The shock program is a DOCCS-administered drug and alcohol rehabilitation program. After completing the program, individuals receive a sentence reduction. The program aims to reduce recidivism while saving taxpayer dollars by releasing early those who have been “rehabilitated” by the program. The law makes clear that there are two ways individuals can enter the program: (1) courts can order shock at sentencing, Penal Law 60.04 or (2) individuals, who did not receive court-ordered shock, can still apply while incarcerated for DOCCS’ own determination on their placement into the program. Corr. Law 865, 867(2).
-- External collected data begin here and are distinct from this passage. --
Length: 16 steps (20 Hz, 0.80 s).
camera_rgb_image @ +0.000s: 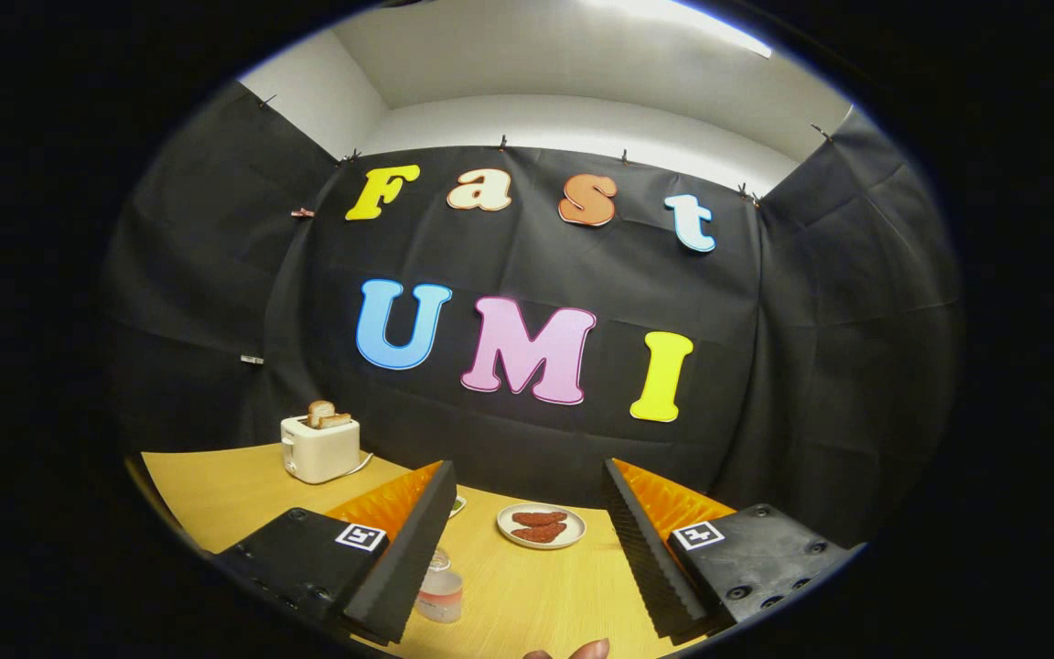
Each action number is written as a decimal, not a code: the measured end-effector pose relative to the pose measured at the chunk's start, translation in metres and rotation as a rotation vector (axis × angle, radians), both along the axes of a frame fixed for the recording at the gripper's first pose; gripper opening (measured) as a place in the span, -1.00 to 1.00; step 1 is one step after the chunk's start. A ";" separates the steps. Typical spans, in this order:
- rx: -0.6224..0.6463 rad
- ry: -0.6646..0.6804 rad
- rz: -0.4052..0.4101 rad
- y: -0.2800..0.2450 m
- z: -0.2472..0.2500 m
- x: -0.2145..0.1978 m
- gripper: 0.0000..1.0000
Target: Take the bottle from table, then pour the juice into the cup, finally place the bottle on the coaster
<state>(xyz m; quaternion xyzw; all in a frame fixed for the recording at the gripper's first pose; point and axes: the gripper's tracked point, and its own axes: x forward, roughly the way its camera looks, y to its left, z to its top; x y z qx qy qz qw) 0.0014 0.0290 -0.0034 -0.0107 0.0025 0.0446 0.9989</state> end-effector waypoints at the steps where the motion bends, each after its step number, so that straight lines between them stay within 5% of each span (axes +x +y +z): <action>1: 0.002 0.002 0.005 0.003 -0.002 0.001 0.94; 16: 0.064 0.033 0.096 0.043 -0.066 0.008 0.95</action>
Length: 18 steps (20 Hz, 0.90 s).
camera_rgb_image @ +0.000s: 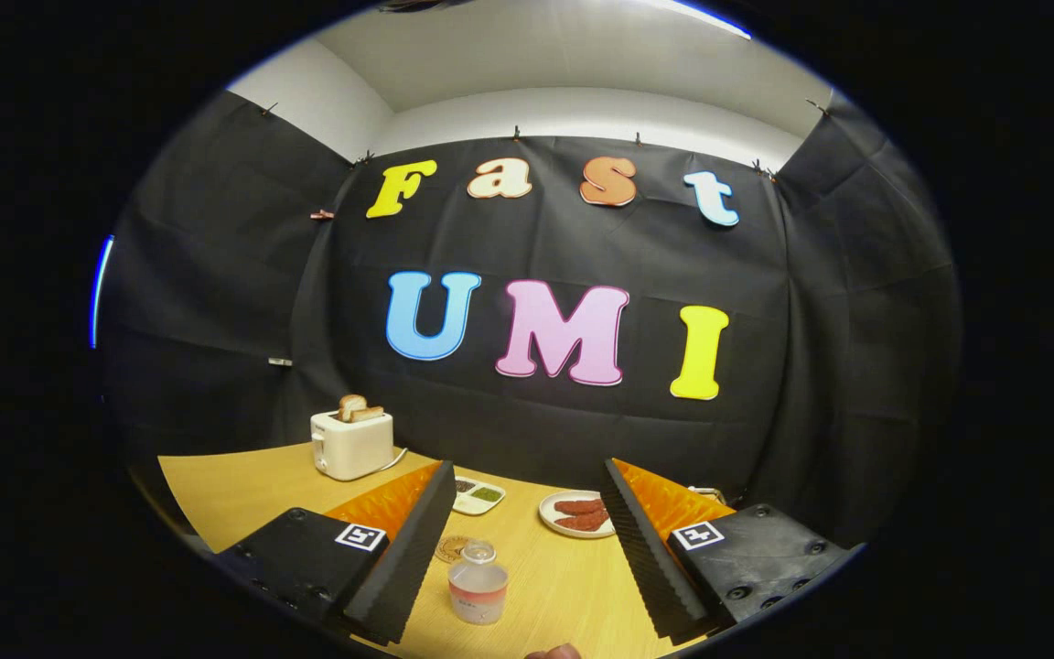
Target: Take the bottle from table, then pour the juice into the cup, finally place the bottle on the coaster
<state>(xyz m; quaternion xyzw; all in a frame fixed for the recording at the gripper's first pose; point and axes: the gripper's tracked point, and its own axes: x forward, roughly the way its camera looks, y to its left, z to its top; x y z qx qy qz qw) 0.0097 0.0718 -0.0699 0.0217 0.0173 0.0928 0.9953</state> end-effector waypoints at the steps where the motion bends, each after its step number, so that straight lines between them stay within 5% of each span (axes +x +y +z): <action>1: 0.004 0.010 0.008 0.003 -0.011 0.000 0.94; 18: 0.045 0.190 0.025 0.054 -0.190 0.020 0.94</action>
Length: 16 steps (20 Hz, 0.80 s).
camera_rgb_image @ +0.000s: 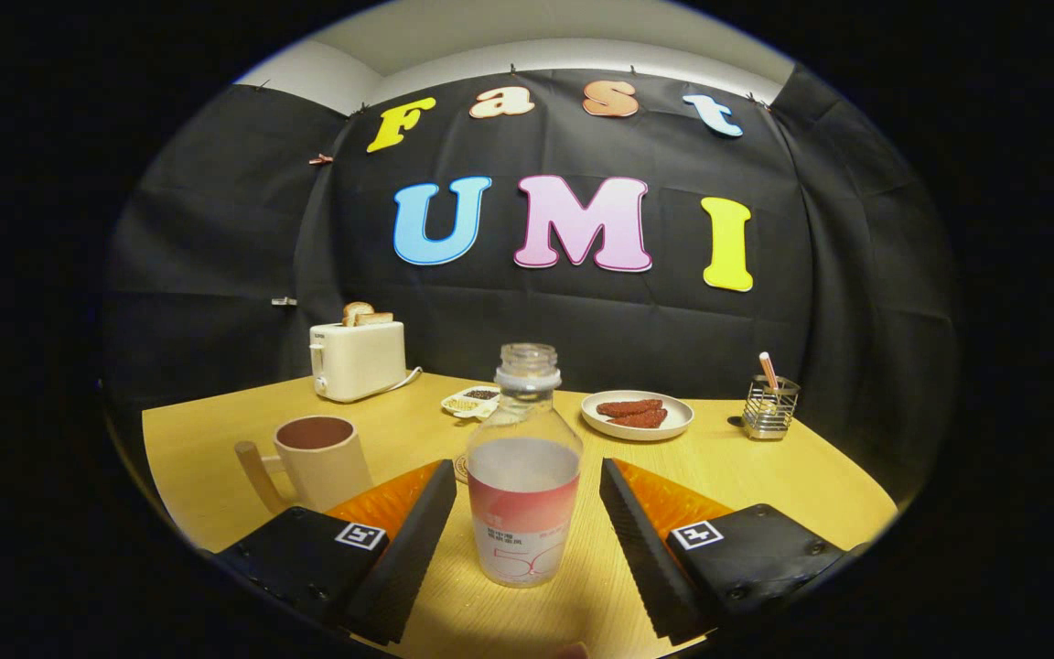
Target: Take the bottle from table, then pour the juice into the cup, finally place the bottle on the coaster
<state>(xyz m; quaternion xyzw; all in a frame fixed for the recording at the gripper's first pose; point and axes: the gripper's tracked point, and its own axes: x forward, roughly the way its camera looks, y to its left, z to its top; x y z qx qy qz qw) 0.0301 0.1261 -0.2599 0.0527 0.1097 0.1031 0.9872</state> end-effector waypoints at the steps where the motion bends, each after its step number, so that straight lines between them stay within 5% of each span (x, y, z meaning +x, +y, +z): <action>1: 0.003 0.006 -0.001 0.003 -0.005 0.003 0.94; 5: -0.013 0.021 -0.017 0.003 -0.020 0.014 0.90; 8: -0.010 0.032 -0.031 0.007 -0.022 0.024 0.55; 12: -0.135 0.029 -0.084 -0.002 -0.007 0.030 0.41; 16: -0.313 -0.008 -0.040 0.002 0.018 0.035 0.41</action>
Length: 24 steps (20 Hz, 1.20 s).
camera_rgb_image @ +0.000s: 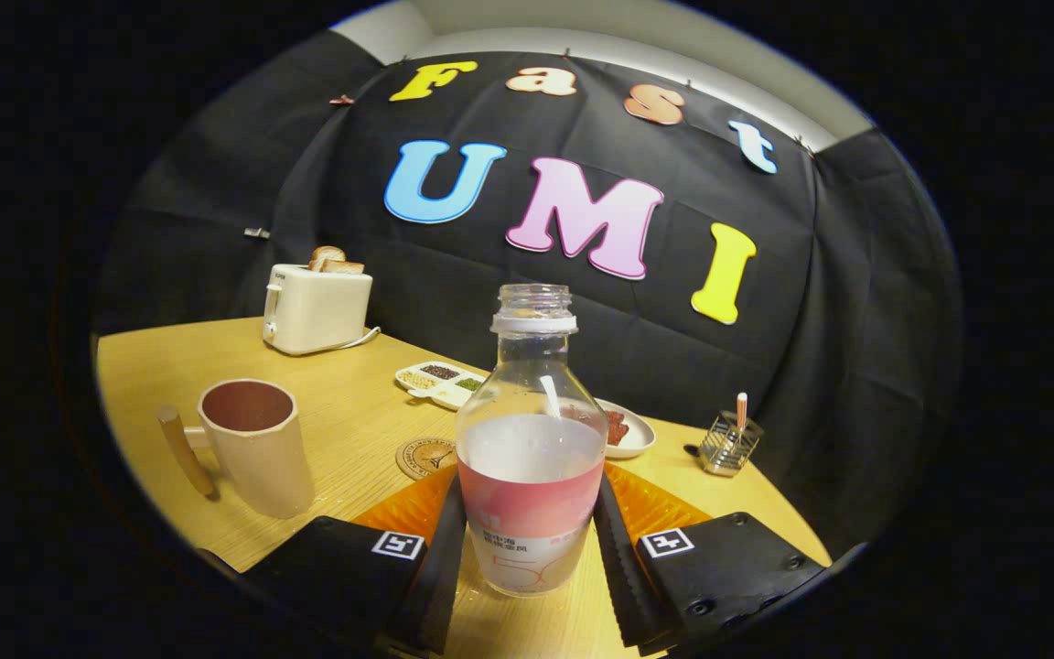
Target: Take the bottle from table, then pour the juice into the cup, finally place the bottle on the coaster
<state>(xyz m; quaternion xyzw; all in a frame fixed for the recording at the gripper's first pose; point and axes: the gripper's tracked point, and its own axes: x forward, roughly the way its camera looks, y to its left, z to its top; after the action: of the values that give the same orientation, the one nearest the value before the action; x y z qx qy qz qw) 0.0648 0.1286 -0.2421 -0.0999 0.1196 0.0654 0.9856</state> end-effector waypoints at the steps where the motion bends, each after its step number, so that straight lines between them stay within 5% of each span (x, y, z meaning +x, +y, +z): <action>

Mr. Silva entered a plea bargain that required a waiver that he would not apply for DOCCS’ shock program placement. At sentencing, he asked the judge to enroll him in a shock program, but had acknowledged that he had turned that down.

Arguments on Appeal:

Mr. Silva argued that the shock waiver was illegal and thereby rendered the sentence illegal. The waiver was a statutorily unauthorized condition of the sentence. See People v. Letterlough, 86 N.Y.2d 259 (1995). While courts could order shock at sentencing—as part of the Drug Law Reform Act to increase program participation—no statute permitted plea bargains to limit what individuals or DOCCS does down the road. This would be a slippery slope—what else about an individual’s experience incarcerated can be waived or mandated by already-coercive plea bargain?
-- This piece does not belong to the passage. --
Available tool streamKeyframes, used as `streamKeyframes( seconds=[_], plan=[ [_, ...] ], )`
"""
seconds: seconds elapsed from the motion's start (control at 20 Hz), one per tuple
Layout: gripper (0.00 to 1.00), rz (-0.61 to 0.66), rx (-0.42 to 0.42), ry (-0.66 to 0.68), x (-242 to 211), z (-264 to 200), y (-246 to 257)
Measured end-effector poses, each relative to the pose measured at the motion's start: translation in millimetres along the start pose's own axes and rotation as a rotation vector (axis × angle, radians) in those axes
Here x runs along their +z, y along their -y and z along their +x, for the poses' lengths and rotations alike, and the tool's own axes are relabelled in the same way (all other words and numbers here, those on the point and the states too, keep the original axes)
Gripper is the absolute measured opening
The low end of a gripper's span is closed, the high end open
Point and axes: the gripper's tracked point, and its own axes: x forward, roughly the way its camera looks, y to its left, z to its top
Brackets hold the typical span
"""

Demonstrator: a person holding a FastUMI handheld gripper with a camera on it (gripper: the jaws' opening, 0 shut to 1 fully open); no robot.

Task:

The District Attorney asserted that the shock waiver was not a part of the sentence, but just a condition of a plea bargain like an appeal waiver. Accordingly, the sentence was not illegal.

Mr. Silva replied that a shock waiver is undoubtedly a part of the sentence because it pertains to how a sentence is served. It is not a waiver of other future litigation, like an appeal waiver.

Decision:

The majority concluded that the shock program waiver was not a part of the sentence. Therefore, the sentence was not illegal. The inclusion of the waiver on the sentence and commitment order did not make it a part of the sentence.
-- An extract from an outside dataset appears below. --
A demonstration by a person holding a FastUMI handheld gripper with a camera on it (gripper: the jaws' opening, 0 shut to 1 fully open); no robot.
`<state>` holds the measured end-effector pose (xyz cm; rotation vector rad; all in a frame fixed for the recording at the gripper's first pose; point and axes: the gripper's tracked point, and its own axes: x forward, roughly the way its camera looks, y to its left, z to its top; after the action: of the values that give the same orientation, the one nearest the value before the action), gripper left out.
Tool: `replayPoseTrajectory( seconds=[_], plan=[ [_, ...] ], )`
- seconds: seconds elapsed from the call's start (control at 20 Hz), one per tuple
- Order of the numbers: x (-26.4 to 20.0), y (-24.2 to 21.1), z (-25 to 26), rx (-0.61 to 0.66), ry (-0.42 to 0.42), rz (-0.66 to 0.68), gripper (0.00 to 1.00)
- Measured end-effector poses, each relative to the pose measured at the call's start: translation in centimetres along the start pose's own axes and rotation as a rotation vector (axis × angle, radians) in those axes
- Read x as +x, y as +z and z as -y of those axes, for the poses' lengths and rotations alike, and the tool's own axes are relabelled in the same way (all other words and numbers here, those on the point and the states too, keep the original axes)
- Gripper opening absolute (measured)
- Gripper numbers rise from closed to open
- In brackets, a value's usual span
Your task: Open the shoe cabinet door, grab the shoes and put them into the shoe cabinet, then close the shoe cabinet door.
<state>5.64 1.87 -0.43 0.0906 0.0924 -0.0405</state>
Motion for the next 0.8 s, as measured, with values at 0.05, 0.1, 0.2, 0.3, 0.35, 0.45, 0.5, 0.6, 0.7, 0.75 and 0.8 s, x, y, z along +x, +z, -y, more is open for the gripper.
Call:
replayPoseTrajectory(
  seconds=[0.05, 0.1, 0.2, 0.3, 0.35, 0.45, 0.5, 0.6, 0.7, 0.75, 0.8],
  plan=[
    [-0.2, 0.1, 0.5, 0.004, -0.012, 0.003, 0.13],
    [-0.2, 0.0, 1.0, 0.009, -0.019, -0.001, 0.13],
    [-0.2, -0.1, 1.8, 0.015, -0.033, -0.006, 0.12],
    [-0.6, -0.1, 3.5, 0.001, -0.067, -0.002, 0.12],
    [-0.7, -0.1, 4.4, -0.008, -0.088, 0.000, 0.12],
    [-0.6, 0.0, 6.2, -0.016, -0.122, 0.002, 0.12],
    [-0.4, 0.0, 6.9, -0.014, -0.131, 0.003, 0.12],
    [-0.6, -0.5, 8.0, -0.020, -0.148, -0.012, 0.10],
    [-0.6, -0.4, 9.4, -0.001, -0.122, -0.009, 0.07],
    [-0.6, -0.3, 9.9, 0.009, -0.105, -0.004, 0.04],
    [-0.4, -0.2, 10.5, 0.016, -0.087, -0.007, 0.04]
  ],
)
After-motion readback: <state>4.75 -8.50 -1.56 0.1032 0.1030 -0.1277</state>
Dissent (J. Wilson, with J. Rivera concurring):

Judge Wilson disagreed. But the question of whether the waiver was a part of the sentence was “irrelevant.” Instead, the waiver violated public policy. Mr. Silva Santos’ comments at sentencing about desiring for placement in the program “preserved” the public policy issue. CAL Observes:

The question of whether shock program waivers are proper lives to see another day! Judge Wilson indicatively wants us to continue litigating this issue. He explicitly stated in his dissent that this issue “remains open for challenge by a different procedural vehicle—for example, by a declaratory judgment action, by an injunction action compelling DOCCS to disregard plea-induced waivers of Shock, or by a challenge brought by an incarcerated person who applied and was rejected by DOCCS based on the plea waiver.” Accordingly, we should pay attention if we—or other trial providers—have clients with shock program waivers (and the client wants to do the shock program).

Additionally, if something is not a part of the sentence, can it really be enforced by DOCCS?